Poésies (1820)/Élégies/La jeune Épouse

PoésiesFrançois Louis (p. 99-100).


LA JEUNE ÉPOUSE.


« Que je suis heureuse avec toi !
Que mon âme est contente, et que ma vie est pure !
Ainsi coule un ruisseau sous le ciel qui l’azure ;
Ainsi devrait couler le règne d’un bon roi.
Je voudrais en voir un ! je voudrais… Mais qu’importe ?
Ce n’est pas aux bergers d’en approcher jamais.
Aux champs, du Roi des rois nous sentons les bienfaits ;
Les autres n’y vont pas ; le torrent les emporte ;
Il m’effraie. — Ah ! laissons le cours de nos beaux ans
Se perdre sans éclat dans une paix profonde !
Tu crains le bruit, je crains le monde ;
Et l’écho me déplaît s’il n’a tes doux accens !
Mais que j’aime à l’entendre au loin dans la prairie,
Dès qu’il vient m’annoncer le déclin d’un beau jour,
Qu’il m’apporte ces mots avec ta voix chérie :
Voici la nuit ! voici l’Amour !
Au-devant de tes pas je me jette dans l’ombre ;
Je demeure attachée à tes bras caressans ;
Et, dans nos transports ravissans,
Je ne sais s’il fait jour, s’il est tard, s’il fait sombre :

Il fait beau ! tout est calme, et je vois dans ton cœur ;
Je sens que ton regard est plongé dans mon âme ;
Mes soupirs l’ont mêlée à ton souffle de flamme,
Et nous avons tous deux exprimé le bonheur.
Le bonheur !… Quand le ciel nous en donna le gage,
Le ciel en avait fait ton portrait gracieux ;
Mais, comme un jeune oiseau s’envole avant l’orage,
L’Ange, avant de souffrir, retourna dans les cieux ! »
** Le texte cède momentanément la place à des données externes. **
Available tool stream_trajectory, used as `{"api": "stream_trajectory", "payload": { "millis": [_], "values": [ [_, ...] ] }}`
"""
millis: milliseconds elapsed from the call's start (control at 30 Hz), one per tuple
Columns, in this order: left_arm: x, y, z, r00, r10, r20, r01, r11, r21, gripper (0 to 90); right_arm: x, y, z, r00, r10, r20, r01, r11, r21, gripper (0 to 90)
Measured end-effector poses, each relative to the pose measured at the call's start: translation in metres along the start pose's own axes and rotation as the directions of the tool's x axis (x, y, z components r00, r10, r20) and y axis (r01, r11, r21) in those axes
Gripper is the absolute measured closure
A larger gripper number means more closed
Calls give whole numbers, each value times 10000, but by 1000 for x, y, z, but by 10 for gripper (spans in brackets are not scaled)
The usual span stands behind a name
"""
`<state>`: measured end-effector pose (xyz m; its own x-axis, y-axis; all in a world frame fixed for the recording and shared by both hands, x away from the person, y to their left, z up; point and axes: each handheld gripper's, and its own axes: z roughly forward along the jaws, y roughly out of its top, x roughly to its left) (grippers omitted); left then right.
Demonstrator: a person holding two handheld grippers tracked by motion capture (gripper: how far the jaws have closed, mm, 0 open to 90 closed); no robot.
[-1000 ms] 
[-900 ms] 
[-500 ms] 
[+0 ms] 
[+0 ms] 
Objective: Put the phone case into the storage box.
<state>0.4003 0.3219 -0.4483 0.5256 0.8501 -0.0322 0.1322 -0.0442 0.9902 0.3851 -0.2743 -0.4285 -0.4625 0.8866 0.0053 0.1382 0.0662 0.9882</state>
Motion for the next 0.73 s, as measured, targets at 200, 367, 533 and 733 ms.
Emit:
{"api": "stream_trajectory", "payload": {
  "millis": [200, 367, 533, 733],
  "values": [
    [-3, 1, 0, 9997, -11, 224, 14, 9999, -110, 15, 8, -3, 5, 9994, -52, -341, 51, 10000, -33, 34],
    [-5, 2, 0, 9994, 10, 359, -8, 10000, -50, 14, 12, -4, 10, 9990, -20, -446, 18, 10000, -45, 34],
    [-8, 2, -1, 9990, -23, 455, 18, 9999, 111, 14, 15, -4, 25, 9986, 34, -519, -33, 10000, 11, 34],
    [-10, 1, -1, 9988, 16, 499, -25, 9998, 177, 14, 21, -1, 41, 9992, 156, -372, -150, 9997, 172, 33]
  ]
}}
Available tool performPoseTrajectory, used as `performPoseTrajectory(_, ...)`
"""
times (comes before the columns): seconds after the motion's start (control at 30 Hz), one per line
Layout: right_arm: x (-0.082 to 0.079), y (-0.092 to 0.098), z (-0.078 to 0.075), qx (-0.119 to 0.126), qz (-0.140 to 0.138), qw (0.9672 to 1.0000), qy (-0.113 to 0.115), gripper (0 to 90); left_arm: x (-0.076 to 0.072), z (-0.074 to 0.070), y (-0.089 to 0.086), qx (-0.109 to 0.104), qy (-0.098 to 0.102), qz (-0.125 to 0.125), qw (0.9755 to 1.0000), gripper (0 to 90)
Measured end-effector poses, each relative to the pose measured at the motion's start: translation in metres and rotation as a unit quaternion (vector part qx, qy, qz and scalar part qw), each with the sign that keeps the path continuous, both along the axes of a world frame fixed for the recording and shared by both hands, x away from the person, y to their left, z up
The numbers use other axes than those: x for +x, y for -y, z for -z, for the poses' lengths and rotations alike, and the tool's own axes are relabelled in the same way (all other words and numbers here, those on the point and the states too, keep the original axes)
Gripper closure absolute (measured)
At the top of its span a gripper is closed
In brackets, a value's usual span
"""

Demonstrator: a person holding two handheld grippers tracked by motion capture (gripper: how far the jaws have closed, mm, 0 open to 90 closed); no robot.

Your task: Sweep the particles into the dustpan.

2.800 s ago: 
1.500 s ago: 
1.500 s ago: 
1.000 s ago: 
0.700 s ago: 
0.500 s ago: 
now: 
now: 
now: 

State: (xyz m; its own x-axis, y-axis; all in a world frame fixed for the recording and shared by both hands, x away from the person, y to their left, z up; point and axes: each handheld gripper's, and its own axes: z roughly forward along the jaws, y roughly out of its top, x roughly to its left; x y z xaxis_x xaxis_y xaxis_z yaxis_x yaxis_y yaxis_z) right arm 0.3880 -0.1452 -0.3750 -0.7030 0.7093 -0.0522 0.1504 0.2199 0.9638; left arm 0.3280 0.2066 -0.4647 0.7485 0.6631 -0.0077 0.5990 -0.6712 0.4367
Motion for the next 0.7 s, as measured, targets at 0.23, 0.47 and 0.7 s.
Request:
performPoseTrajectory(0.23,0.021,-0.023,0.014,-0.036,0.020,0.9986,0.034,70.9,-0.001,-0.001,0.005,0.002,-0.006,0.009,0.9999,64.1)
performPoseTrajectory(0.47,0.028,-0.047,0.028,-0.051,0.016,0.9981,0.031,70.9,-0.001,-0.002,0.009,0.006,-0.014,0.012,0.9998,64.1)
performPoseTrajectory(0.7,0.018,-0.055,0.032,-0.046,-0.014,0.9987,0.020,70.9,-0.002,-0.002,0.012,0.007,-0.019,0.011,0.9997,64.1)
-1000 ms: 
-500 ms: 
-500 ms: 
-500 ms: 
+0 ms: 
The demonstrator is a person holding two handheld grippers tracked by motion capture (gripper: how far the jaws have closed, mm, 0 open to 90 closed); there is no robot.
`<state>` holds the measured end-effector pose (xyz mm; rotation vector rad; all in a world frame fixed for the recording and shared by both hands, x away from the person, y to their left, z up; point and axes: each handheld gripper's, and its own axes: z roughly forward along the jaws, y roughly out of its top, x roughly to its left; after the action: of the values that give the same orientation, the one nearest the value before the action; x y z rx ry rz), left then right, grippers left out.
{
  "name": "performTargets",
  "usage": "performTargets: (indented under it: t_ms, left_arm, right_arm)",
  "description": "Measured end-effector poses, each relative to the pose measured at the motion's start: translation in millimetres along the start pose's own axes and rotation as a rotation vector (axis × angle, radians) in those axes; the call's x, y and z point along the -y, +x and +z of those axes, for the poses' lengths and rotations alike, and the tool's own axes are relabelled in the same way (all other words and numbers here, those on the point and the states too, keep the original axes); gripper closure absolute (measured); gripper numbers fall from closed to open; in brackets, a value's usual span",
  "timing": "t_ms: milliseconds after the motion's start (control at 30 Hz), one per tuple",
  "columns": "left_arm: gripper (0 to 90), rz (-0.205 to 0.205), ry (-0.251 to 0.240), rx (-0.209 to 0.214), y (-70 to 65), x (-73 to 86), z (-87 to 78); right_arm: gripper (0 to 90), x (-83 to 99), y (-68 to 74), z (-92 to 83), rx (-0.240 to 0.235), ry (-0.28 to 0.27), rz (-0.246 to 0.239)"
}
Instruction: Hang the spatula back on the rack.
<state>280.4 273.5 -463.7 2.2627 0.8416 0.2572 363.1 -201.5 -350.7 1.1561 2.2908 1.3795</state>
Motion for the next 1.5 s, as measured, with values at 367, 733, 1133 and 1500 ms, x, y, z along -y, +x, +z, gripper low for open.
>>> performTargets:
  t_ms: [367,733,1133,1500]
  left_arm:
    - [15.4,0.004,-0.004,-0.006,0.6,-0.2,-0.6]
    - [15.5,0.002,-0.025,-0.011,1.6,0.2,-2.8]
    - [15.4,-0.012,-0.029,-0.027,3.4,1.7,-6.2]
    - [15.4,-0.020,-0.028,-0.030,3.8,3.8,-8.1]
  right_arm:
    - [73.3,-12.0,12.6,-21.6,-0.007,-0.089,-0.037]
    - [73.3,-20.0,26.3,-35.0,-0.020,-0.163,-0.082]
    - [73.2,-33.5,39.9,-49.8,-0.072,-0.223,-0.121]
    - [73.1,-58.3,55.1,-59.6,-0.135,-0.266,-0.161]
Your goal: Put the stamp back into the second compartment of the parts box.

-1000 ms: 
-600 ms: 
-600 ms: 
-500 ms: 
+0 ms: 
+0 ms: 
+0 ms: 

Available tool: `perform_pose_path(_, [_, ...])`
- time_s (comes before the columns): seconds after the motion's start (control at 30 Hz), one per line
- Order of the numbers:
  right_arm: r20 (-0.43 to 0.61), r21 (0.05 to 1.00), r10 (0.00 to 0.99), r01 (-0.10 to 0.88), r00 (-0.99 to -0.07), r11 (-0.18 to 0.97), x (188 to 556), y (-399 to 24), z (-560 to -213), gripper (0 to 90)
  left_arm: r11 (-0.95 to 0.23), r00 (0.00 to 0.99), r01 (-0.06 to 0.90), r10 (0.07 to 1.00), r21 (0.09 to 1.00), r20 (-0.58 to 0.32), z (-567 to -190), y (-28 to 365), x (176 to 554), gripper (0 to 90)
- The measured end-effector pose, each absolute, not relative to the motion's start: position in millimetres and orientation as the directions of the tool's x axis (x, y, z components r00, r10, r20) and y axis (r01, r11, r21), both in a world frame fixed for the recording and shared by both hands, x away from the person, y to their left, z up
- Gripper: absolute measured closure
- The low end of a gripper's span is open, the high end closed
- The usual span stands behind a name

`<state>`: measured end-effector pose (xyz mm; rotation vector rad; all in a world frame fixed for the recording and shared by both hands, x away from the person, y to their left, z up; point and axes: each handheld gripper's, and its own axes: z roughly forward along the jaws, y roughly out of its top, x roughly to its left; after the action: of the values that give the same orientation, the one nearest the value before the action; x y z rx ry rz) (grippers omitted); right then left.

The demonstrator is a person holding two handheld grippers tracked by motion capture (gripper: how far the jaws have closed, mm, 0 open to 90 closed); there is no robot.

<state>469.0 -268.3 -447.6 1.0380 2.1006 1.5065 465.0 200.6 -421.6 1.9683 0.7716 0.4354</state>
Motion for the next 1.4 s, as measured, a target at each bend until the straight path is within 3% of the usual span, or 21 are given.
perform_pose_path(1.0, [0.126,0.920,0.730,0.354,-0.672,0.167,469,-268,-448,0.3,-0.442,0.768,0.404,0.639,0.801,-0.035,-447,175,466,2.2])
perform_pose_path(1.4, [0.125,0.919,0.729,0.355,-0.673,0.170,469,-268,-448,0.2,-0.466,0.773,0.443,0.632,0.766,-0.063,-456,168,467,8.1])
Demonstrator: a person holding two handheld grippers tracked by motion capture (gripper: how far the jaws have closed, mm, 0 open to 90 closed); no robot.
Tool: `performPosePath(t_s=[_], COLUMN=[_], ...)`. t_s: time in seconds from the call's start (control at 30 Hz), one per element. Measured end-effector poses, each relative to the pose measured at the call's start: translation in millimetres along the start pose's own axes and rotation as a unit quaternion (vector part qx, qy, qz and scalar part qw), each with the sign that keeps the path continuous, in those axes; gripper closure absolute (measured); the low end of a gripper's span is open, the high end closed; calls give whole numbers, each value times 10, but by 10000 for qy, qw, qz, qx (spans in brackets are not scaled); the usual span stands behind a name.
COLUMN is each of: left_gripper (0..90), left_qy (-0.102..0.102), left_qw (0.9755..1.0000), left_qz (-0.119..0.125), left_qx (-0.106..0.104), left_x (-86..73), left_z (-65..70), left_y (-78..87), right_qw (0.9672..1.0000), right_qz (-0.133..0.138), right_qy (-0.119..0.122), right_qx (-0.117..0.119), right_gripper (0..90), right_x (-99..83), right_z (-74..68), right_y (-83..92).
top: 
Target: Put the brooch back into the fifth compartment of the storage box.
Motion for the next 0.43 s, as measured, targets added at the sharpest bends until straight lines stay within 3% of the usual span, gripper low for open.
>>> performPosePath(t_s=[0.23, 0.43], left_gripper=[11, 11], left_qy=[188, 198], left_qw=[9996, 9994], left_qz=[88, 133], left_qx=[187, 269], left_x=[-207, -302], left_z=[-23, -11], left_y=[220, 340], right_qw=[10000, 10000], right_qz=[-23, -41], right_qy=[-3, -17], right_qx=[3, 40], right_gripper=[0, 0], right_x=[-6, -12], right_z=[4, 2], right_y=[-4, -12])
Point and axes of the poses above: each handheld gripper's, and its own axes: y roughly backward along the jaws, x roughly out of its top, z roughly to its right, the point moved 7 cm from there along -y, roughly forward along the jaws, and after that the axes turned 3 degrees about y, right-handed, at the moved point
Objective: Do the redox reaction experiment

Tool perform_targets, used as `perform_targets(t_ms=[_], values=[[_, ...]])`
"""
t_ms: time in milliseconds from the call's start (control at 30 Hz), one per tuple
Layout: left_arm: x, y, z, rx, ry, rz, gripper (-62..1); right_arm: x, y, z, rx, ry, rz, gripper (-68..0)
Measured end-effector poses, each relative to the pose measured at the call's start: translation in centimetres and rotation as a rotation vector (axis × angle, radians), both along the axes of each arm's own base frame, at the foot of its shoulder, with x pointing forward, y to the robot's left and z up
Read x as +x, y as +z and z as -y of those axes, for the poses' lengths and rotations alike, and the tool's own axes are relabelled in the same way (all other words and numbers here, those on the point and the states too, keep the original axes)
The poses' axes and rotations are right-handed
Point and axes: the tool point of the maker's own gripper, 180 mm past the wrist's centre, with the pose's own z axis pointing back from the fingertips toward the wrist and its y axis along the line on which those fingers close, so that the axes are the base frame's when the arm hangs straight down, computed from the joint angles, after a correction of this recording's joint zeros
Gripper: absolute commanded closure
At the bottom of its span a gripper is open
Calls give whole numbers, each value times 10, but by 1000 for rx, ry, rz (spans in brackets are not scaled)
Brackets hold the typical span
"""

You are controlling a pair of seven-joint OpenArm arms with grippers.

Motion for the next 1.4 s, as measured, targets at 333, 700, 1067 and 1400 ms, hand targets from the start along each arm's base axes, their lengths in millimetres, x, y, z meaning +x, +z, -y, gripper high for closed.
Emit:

Voilà comment parlait une bergère,
Heureuse épouse, et malheureuse mère !
Son plus doux rêve est, dit-elle, un miroir
Où chaque nuit un Ange vient se voir.
Du jeune époux l’espérance craintive
Confie à Dieu sa prière naïve ;
Et le baiser du soir, qui charme les douleurs,
Unit leur âme, et s’éteint dans les pleurs.